◆ **Directions for this task**: Using the records below, transcribe word for word the stretch from the line that contains "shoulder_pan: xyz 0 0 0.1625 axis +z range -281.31" through the line that contains "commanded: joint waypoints", both end lines included, and nothing else.

◆ **Data for the task**:
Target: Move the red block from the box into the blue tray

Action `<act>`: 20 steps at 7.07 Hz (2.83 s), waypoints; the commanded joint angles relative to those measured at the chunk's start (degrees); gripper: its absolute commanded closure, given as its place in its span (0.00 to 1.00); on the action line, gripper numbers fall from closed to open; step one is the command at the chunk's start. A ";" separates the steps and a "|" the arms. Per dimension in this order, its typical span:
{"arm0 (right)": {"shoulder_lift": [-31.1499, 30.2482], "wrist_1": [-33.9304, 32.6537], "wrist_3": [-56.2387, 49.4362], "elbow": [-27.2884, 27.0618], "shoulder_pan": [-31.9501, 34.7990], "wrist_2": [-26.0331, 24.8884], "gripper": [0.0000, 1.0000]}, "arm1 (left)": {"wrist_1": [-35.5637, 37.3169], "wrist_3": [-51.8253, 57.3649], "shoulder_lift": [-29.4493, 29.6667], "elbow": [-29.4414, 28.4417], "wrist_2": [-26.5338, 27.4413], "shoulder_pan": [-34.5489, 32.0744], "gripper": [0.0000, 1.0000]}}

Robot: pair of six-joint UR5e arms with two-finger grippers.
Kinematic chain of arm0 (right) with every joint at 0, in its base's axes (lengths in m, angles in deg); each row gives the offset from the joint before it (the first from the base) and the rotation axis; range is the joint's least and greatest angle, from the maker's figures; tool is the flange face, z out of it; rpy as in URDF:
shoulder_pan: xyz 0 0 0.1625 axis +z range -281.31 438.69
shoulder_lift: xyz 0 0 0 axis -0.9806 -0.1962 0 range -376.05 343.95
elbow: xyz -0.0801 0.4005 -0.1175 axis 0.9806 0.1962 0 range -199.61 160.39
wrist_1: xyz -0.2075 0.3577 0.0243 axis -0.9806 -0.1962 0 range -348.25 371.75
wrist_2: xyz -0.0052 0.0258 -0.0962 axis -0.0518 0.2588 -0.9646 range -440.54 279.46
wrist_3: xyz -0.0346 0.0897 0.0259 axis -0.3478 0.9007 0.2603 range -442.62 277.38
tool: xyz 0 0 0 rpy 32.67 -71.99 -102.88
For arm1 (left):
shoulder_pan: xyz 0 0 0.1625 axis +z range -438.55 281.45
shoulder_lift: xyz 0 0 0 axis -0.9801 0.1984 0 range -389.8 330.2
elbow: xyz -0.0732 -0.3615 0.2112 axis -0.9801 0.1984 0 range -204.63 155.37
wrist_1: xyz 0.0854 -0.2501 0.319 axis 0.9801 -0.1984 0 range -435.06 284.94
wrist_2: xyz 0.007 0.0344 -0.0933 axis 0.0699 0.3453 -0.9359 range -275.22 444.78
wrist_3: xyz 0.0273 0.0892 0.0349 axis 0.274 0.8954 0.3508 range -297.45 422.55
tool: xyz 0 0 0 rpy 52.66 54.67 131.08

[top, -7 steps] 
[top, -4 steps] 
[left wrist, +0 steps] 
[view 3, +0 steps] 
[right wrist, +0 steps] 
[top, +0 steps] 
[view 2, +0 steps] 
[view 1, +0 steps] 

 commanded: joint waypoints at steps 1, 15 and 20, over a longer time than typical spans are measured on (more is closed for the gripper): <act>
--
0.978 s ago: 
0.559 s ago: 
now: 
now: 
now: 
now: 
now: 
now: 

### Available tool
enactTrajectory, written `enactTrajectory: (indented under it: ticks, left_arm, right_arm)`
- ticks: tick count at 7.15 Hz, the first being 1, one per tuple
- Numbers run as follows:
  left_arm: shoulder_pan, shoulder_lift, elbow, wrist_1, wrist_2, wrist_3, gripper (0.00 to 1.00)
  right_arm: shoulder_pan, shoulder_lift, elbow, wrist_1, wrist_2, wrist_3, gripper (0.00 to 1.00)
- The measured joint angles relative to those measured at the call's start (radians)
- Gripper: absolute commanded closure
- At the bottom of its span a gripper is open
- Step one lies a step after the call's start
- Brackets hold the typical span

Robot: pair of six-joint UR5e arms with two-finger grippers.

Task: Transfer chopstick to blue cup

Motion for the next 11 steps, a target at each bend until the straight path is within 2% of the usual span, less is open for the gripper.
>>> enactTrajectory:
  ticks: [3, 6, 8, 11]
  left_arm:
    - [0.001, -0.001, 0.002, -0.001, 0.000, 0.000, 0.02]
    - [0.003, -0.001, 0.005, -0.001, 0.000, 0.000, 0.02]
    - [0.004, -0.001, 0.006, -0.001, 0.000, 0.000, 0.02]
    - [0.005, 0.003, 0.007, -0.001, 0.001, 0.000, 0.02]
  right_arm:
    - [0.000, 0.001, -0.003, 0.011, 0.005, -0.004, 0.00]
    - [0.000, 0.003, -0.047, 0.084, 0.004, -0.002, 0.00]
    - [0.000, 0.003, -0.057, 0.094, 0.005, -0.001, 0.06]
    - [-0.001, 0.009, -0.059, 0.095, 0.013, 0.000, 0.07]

◆ **Task response**:
shoulder_pan: xyz 0 0 0.1625 axis +z range -281.31 438.69
shoulder_lift: xyz 0 0 0 axis -0.9806 -0.1962 0 range -376.05 343.95
elbow: xyz -0.0801 0.4005 -0.1175 axis 0.9806 0.1962 0 range -199.61 160.39
wrist_1: xyz -0.2075 0.3577 0.0243 axis -0.9806 -0.1962 0 range -348.25 371.75
wrist_2: xyz -0.0052 0.0258 -0.0962 axis -0.0518 0.2588 -0.9646 range -440.54 279.46
wrist_3: xyz -0.0346 0.0897 0.0259 axis -0.3478 0.9007 0.2603 range -442.62 277.38
tool: xyz 0 0 0 rpy 32.67 -71.99 -102.88
For arm1 (left):
shoulder_pan: xyz 0 0 0.1625 axis +z range -438.55 281.45
shoulder_lift: xyz 0 0 0 axis -0.9801 0.1984 0 range -389.8 330.2
elbow: xyz -0.0732 -0.3615 0.2112 axis -0.9801 0.1984 0 range -204.63 155.37
wrist_1: xyz 0.0854 -0.2501 0.319 axis 0.9801 -0.1984 0 range -435.06 284.94
wrist_2: xyz 0.007 0.0344 -0.0933 axis 0.0699 0.3453 -0.9359 range -275.22 444.78
wrist_3: xyz 0.0273 0.0892 0.0349 axis 0.274 0.8954 0.3508 range -297.45 422.55
tool: xyz 0 0 0 rpy 52.66 54.67 131.08

[top, -7 steps] 
[top, -4 steps] 
[left wrist, +0 steps] 
[view 3, +0 steps] 
[right wrist, +0 steps] 
[top, +0 steps] 
[view 2, +0 steps] 
[view 1, +0 steps] 

 commanded: joint waypoints at steps 1, 15 and 20, over a longer time than typical spans are measured on (more is closed for the gripper): <act>

Output is finished, and nothing else is required.